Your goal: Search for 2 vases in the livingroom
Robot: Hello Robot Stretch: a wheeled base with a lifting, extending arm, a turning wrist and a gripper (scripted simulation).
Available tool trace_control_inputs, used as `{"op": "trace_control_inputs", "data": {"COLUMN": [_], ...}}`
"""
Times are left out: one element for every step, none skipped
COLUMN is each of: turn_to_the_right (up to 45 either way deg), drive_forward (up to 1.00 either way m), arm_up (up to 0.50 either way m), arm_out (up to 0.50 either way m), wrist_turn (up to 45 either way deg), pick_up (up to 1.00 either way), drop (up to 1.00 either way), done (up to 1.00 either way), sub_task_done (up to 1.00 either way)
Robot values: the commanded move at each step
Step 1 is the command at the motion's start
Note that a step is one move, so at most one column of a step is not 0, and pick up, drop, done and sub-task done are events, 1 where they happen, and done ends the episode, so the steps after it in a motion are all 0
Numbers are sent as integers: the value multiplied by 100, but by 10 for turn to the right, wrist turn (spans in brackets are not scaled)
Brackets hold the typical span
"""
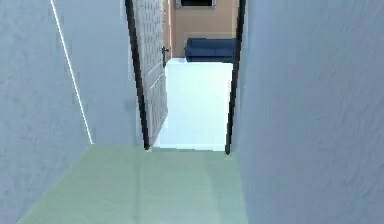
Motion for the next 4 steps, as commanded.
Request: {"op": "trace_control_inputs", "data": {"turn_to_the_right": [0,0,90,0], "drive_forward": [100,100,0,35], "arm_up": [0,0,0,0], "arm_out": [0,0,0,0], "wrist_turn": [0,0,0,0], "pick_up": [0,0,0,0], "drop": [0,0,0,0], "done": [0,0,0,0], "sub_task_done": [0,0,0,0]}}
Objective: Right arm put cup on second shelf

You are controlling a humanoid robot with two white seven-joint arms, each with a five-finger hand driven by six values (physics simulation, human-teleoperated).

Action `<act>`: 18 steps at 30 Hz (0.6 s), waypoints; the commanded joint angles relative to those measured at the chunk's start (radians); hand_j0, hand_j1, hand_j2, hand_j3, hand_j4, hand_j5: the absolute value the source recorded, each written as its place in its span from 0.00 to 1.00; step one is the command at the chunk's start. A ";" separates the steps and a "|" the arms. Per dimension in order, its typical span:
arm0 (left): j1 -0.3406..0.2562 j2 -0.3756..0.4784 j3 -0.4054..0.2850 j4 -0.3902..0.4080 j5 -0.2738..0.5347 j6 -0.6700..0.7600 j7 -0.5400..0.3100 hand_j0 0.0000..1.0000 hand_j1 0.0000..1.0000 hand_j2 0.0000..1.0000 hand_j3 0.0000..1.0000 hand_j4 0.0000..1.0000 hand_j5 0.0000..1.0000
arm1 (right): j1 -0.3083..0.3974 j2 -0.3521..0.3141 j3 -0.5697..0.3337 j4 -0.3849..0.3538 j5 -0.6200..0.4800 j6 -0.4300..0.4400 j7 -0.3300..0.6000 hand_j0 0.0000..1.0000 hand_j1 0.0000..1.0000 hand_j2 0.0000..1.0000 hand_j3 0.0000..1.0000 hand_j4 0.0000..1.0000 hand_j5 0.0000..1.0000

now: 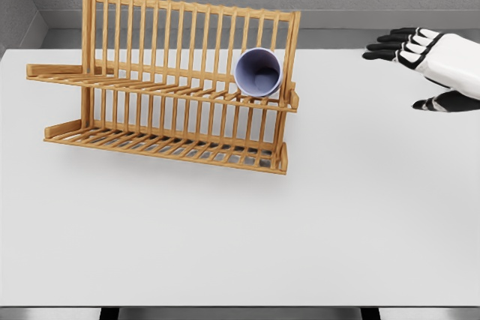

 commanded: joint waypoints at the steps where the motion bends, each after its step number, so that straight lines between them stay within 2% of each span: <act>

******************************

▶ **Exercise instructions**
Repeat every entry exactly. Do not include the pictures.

▶ **Exercise answer**
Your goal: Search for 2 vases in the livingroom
Robot: Hello Robot Stretch: a wheeled base with a lifting, extending arm, a turning wrist and a gripper (scripted simulation).
Available tool trace_control_inputs, used as `{"op": "trace_control_inputs", "data": {"COLUMN": [_], ...}}`
"""
Times are left out: one element for every step, none skipped
COLUMN is each of: turn_to_the_right (up to 45 either way deg), drive_forward (up to 1.00 either way m), arm_up (up to 0.50 either way m), arm_out (up to 0.50 either way m), wrist_turn (up to 45 either way deg), pick_up (up to 1.00 either way), drop (up to 1.00 either way), done (up to 1.00 either way), sub_task_done (up to 1.00 either way)
Robot values: the commanded move at each step
Step 1 is the command at the motion's start
Note that a step is one move, so at most one column of a step is not 0, and pick up, drop, done and sub-task done are events, 1 where they happen, and done ends the episode, so the steps after it in a motion are all 0
Numbers are sent as integers: the value multiplied by 100, but by 10 for turn to the right, wrist turn (spans in brackets are not scaled)
Brackets hold the typical span
"""
Motion for the next 4 steps, as commanded.
Request: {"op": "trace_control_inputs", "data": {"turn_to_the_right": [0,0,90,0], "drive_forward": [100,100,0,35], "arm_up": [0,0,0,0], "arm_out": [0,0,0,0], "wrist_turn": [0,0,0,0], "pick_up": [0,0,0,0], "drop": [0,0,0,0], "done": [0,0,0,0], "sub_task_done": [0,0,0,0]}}
Objective: Right arm put cup on second shelf

You are controlling a humanoid robot with two white seven-joint arms, each with a five-finger hand driven by six values (physics simulation, human-teleoperated).

Action `<act>`: 18 steps at 30 Hz (0.6 s), waypoints; the commanded joint angles relative to those measured at the chunk's start (radians); hand_j0, hand_j1, hand_j2, hand_j3, hand_j4, hand_j5: the absolute value the source recorded, each written as its place in its span from 0.00 to 1.00; step one is the command at the chunk's start. A ";" separates the steps and a "|" the arms. Per dimension in order, its typical span:
arm0 (left): j1 -0.3406..0.2562 j2 -0.3756..0.4784 j3 -0.4054..0.2850 j4 -0.3902..0.4080 j5 -0.2738..0.5347 j6 -0.6700..0.7600 j7 -0.5400..0.3100 hand_j0 0.0000..1.0000 hand_j1 0.0000..1.0000 hand_j2 0.0000..1.0000 hand_j3 0.0000..1.0000 hand_j4 0.0000..1.0000 hand_j5 0.0000..1.0000
arm1 (right): j1 -0.3083..0.3974 j2 -0.3521..0.3141 j3 -0.5697..0.3337 j4 -0.3849..0.3538 j5 -0.6200..0.4800 j6 -0.4300..0.4400 j7 -0.3300..0.6000 hand_j0 0.0000..1.0000 hand_j1 0.0000..1.0000 hand_j2 0.0000..1.0000 hand_j3 0.0000..1.0000 hand_j4 0.0000..1.0000 hand_j5 0.0000..1.0000

now: 

 commanded: joint waypoints at the steps where the motion bends, each after its step number, so that straight lines between them stay within 2% of each span: <act>

This output contains the full answer.